News Web site USAToday.com Wednesday said it had adopted “Precision Targeting,” an ad targeting system that ties users’ zip codes with Claritas’ PRIZM NE clusters.

The company claims it’s the first online publisher to marry zip codes from user registration data with the popular offline system. Claritas’ PRIZM NE system uses neighborhood-level data to categorize people into segments with catchy names like “Blue Blood Estates,” “Bohemian Mix,” “God’s Country,” and “Middleburg Managers.” USAToday.com will use Claritas’ Consumer Point software to associate the data.

“Precision Targeting allows us to offer clients an online version of traditional offline marketing tools that have proven successful for 30 years,” said Jeff Webber, senior vice president and publisher of USAToday.com. “It’s critical for online publishers to offer marketers tools that allow them to align planning and execution with the rest of the media mix.”

USAToday.com also uses Tacoda’s Audience Management System to offer segments to its advertisers. The company says the two solutions are “different parts of the same process.”

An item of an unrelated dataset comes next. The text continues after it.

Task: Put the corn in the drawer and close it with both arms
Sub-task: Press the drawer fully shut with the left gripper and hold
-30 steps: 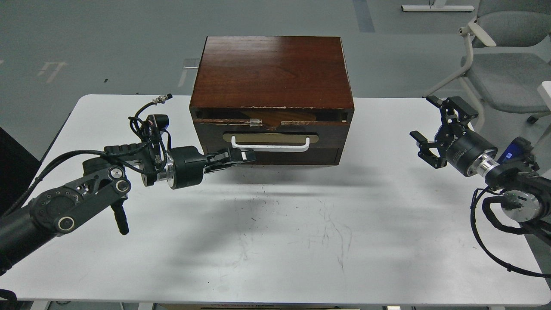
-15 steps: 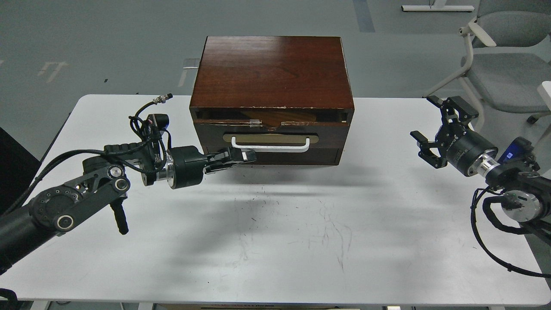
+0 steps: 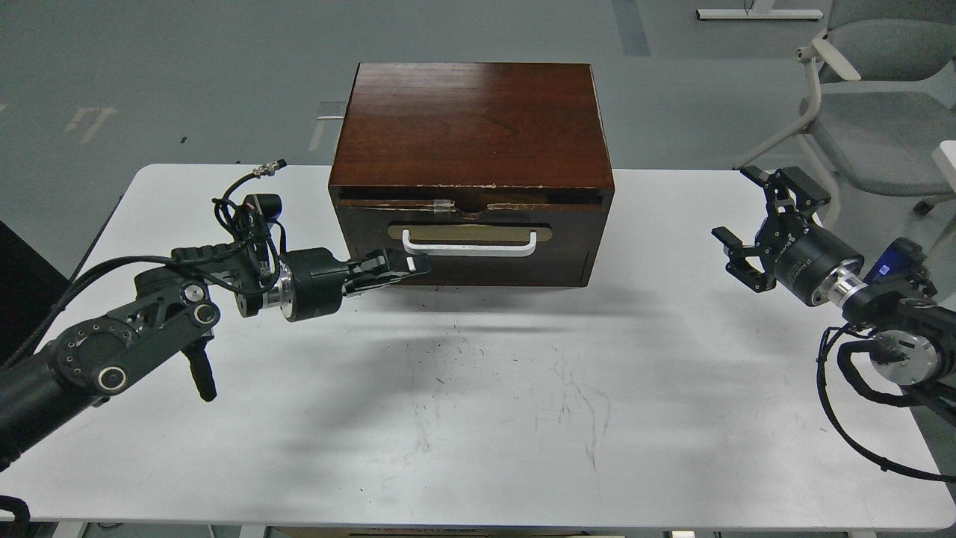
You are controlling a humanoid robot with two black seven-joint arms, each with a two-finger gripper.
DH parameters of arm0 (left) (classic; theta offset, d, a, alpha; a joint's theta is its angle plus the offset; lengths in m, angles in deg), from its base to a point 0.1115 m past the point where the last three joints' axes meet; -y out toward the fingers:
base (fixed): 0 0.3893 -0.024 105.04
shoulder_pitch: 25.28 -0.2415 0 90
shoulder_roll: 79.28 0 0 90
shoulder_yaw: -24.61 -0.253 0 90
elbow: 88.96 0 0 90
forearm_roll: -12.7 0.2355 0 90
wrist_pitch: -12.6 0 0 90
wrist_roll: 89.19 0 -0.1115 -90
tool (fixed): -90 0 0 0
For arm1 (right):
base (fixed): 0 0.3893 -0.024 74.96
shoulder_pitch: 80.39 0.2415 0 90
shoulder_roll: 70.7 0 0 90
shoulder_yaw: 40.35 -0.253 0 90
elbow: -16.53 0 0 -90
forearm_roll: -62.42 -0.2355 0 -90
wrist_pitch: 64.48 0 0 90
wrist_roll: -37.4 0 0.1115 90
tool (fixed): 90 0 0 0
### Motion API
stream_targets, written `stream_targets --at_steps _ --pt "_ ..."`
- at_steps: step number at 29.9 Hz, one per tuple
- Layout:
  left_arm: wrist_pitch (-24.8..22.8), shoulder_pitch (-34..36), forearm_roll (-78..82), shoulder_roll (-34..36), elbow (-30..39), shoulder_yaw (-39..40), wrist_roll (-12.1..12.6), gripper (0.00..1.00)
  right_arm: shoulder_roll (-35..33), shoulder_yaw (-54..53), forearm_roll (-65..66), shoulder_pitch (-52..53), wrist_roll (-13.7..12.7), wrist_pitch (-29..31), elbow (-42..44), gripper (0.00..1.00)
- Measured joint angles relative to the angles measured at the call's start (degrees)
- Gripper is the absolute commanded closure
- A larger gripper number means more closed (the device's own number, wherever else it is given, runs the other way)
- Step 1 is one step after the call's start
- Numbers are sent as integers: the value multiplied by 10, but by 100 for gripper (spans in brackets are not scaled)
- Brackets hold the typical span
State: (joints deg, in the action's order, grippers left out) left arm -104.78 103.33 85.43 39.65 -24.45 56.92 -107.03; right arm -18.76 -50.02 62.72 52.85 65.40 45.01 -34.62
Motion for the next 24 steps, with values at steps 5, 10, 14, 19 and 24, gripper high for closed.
stream_targets --at_steps 5,10,14,19,24 --pt "1 5 0 0 -5 0 0 100 0 0 0 -1 0 0 0 0" --pt "2 7 0 0 -12 0 -2 100 0 0 0 -1 0 -1 0 0" --pt "2 8 -1 0 -16 1 -2 100 0 0 0 -1 0 -1 0 0" --pt "2 10 -1 -6 -25 1 -2 100 0 0 0 -1 0 -1 0 0" --pt "2 16 -1 -13 -39 0 -3 100 -1 0 0 -2 0 -1 0 0"
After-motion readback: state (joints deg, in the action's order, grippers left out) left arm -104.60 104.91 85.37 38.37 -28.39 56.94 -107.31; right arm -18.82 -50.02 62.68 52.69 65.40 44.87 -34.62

“We’re definitely not abandoning the behavioral targeting that we’re doing today,” said Laryssa Kundanmal, director of sales solutions for USAToday.com. “This just means we’re not limited by the content on our site. We can offer differnet types of segments.” Kundanmal went on to explain that the site couldn’t currently offer advertisers home and garden enthusiasts through behavioral targeting, because it doesn’t have that type of content on its site. The new data capabilities would help address that deficiency.

The PRIZM NE system has been catching on in the online world as of late, with players like aQuantive’s Drive PM and Hitwise using the clusters for targeting. Others, like Tacoda, have created their own behavioral targeting segments that are somewhat reminiscent of the PRIZM clusters.

USAToday.com will also use data from Mediamark Research’s (MRI) Survey of the American Consumer. MRI continually surveys consumers to track their exposure to advertising media and their use of advertised goods and services.